Assignments

Shell Scripting

Bringing it all together with Shell Scripts

Here is where we'll take what we've learned and bring the commands in the last section into one script that will do all of the tasks we require and tell us how often verified Googlebots have visited us.

We'll then save it in a file so we can run it at will, add a section that will email us the results, then set the system to run the script daily.

So without further ado let's get down and do it...

You'll need to download this zip file that contains 4 files.
 

  1. googlebotcheckscript.sh
  2. email.sh
  3. variables.sh
  4. crontab.file

The main work that is done is within the googlebotcheckscript.sh - It's pretty simple really.

It takes the log files for your web server, extracts all instances of Googlebot visiting then checks each visitor's IP addresses to make sure it truly is a real Googlebot visiting.

email.sh takes those results and emails you, detailing the day before's visits.

variables.sh contains all the variables, some of which you WILL need to change to make the system work on your server.

and finally crontab.file which will help in getting the server to run these scripts daily in an automated way.

N.B. You will need to sign up for a free MailGun.com account to use the service effectively.  This script uses the MailGun service to send emails to you daily. The main reason for using this way, rather than your server directly sending the email on your behalf is two fold.

This is a system intended to increase your technical SEO knowledge and having another application, in this instance cURL being used within the scripts is a good thing, and secondly there is a chance that your server doesn't have it's MTA or mail transport agent (The application that sends emails from your server) set up to send emails.

Normally this MTA would be Sendmail, Postfix or similar, and full configuration and setup of an MTA is way outside the realms of this training.

You will also need to find where your web web server keeps its log files and adapt the date format your server uses. I've created it in the format my server uses which is the default Apache setup, but yours may be different.

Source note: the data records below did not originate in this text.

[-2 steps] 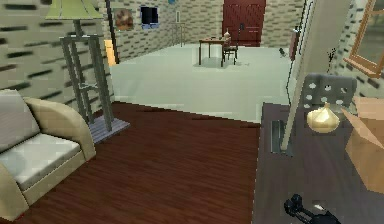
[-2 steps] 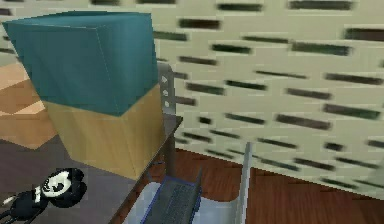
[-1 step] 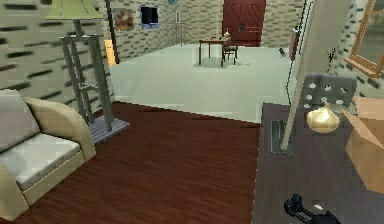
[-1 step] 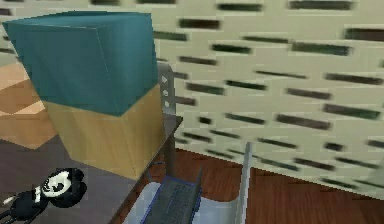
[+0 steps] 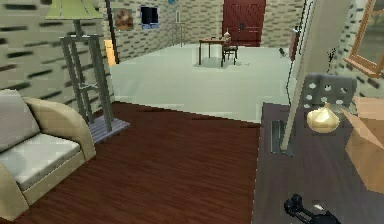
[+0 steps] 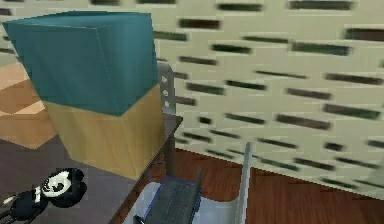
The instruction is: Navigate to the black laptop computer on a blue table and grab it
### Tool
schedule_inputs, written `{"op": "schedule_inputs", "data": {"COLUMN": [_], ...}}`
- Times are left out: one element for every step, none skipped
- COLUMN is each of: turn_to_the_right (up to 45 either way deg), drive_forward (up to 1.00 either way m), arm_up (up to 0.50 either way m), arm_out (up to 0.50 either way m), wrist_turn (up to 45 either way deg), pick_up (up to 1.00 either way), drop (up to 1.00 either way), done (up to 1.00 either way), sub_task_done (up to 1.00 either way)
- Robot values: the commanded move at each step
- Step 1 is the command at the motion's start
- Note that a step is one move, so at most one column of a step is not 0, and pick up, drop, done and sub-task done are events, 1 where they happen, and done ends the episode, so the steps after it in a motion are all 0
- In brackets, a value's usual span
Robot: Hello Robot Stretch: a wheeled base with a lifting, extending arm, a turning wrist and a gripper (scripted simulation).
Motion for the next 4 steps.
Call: {"op": "schedule_inputs", "data": {"turn_to_the_right": [0.0, 0.0, 0.0, 0.0], "drive_forward": [0.00, 0.00, 0.00, 0.00], "arm_up": [0.00, -0.30, 0.00, 0.10], "arm_out": [0.00, 0.00, 0.00, 0.00], "wrist_turn": [39.0, 0.0, 0.0, 0.0], "pick_up": [0.00, 0.00, 1.00, 0.00], "drop": [0.00, 0.00, 0.00, 0.00], "done": [0.00, 0.00, 0.00, 0.00], "sub_task_done": [0.00, 0.00, 0.00, 0.00]}}
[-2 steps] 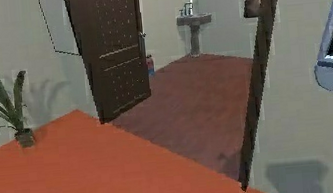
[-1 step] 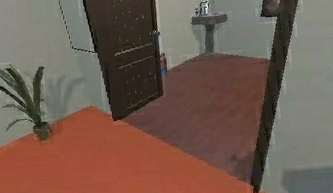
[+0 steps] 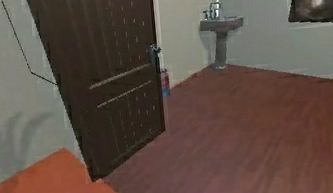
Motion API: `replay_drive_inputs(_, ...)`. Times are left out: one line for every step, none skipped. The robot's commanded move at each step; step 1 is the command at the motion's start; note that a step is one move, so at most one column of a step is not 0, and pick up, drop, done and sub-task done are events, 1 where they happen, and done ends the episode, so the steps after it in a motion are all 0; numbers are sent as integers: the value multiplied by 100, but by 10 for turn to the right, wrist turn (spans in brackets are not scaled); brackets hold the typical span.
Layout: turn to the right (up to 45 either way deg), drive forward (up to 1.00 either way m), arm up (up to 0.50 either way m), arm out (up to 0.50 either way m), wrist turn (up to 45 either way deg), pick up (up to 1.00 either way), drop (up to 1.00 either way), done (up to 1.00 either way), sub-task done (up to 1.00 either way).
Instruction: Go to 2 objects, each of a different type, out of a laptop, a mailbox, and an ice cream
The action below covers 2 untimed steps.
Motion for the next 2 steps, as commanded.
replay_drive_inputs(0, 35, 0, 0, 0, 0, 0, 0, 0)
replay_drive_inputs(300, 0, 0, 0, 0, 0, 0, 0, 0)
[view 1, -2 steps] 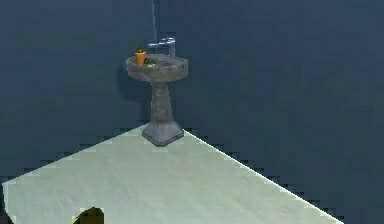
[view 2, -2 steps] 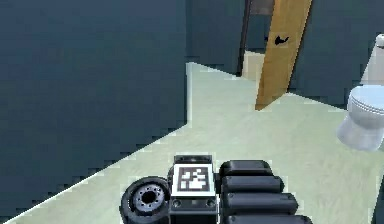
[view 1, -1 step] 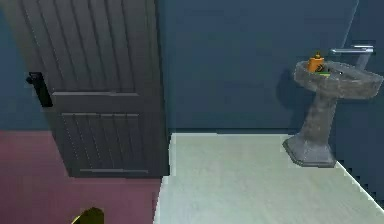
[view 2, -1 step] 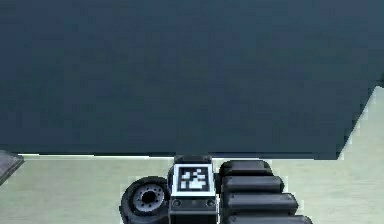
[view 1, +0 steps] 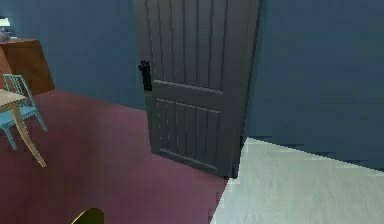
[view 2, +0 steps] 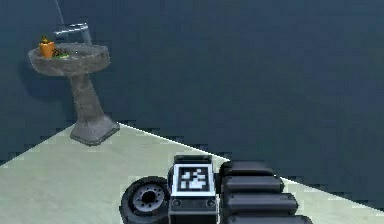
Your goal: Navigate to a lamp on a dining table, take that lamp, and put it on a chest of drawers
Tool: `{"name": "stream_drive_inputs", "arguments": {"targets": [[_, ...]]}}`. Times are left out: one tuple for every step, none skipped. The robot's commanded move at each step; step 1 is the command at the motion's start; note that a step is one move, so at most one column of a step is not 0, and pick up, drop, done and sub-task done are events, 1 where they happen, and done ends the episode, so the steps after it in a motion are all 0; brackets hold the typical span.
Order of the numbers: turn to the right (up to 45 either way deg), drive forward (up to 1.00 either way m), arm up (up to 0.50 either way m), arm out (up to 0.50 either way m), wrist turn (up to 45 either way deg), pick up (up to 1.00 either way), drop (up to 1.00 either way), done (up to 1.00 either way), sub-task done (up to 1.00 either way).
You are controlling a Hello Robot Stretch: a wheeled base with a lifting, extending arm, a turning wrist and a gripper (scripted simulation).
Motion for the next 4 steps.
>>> {"name": "stream_drive_inputs", "arguments": {"targets": [[0.0,0.1,0.0,0.0,0.0,0.0,0.0,0.0,0.0],[-30.0,0.0,0.0,0.0,0.0,0.0,0.0,0.0,0.0],[0.0,1.0,0.0,0.0,0.0,0.0,0.0,0.0,0.0],[0.0,0.95,0.0,0.0,0.0,0.0,0.0,0.0,0.0]]}}
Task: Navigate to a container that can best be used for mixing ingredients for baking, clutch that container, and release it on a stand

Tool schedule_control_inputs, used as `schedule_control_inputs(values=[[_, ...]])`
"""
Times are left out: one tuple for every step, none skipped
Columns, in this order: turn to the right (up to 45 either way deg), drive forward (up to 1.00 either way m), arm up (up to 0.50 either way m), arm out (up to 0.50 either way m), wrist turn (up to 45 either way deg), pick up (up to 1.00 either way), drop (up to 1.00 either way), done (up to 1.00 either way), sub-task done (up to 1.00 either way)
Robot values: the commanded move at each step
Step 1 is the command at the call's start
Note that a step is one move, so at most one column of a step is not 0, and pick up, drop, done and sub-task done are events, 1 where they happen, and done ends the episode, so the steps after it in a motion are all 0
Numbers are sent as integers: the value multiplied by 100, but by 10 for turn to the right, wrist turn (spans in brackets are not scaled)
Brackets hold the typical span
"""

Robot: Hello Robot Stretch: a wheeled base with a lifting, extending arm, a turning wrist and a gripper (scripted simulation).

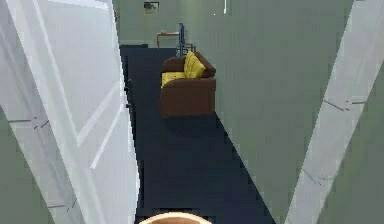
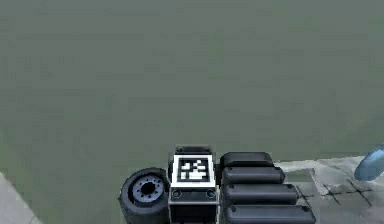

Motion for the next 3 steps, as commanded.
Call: schedule_control_inputs(values=[[0, 30, 0, 0, 0, 0, 0, 0, 0], [-30, 0, 0, 0, 0, 0, 0, 0, 0], [-300, 0, 0, 0, 0, 0, 0, 0, 0]])
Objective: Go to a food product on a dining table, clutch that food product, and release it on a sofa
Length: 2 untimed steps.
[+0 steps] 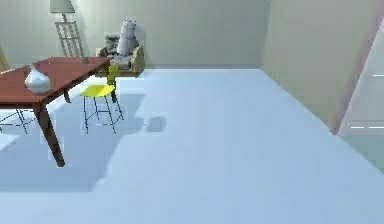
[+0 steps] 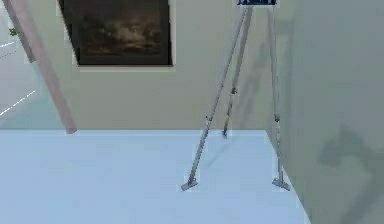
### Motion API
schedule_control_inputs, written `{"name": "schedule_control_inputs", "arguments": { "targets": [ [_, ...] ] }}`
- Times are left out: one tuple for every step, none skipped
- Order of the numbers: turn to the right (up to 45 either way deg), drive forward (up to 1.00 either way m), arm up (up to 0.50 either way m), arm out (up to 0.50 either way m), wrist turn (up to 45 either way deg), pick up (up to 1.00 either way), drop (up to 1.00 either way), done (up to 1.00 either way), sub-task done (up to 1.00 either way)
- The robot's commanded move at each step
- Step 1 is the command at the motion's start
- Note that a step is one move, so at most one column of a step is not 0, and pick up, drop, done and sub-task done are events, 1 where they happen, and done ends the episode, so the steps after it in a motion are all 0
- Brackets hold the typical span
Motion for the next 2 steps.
{"name": "schedule_control_inputs", "arguments": {
  "targets": [
    [42.0,0.00,0.00,0.00,0.0,0.00,0.00,0.00,0.00],
    [0.0,1.00,0.00,0.00,0.0,0.00,0.00,0.00,0.00]
  ]
}}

Thankfully there is lots of documentation out there to help you

E.G. http://man7.org/linux/man-pages/man1/date.1.html

Once you have edited the file variables to work effectively on your server you will need to upload them. You can use SCP, SFTP or even old fashioned FTP itself... which, is a decision for you. Here's an article that discusses the differences between the protocols.

http://unix.stackexchange.com/questions/8707/whats-the-difference-between-sftp-scp-and-fish-protocols

Once uploaded, and NOT in a web accessible directory, but preferably in your home directory above the web root (or subdirectory under that) please change the permissions on the scripts.

I'd suggest changing directory to the one you placed your scripts in and changing the permissions to be rwxr-xr-x or 755

username$ chmod *.sh 755

Once you've edited the variables.sh script and everything works the way it should, setting up the automated running needs to be done.

We'll be using Crontab to do  this.

Edit the crontab.file so that the correct path to the scripts is set and once done, simply type.

username$ crontab crontab.file

at the command line.

There are many ways to add crontab entries but placing them all in a file, and importing via the above method is my preference. You can verify they are in Crontab correctly by typing

username$ crontab -l


So now you have this working, and verifying the real and verified Googlebot sessions coming to your site, you may want to think about how you could expand the scripts to do the same checking for Bing, Yandex and other search engine bots.


https://www.bing.com/webmaster/help/how-to-verify-bingbot-3905dc26
https://yandex.com/support/webmaster/robot-workings/check-yandex-robots.xml

Don't forget Yahoo, DuckDuckGo or Baidu either...
 


N.B. I strongly suggest you spend the time to get it working for other search engines. You may be tested on it :)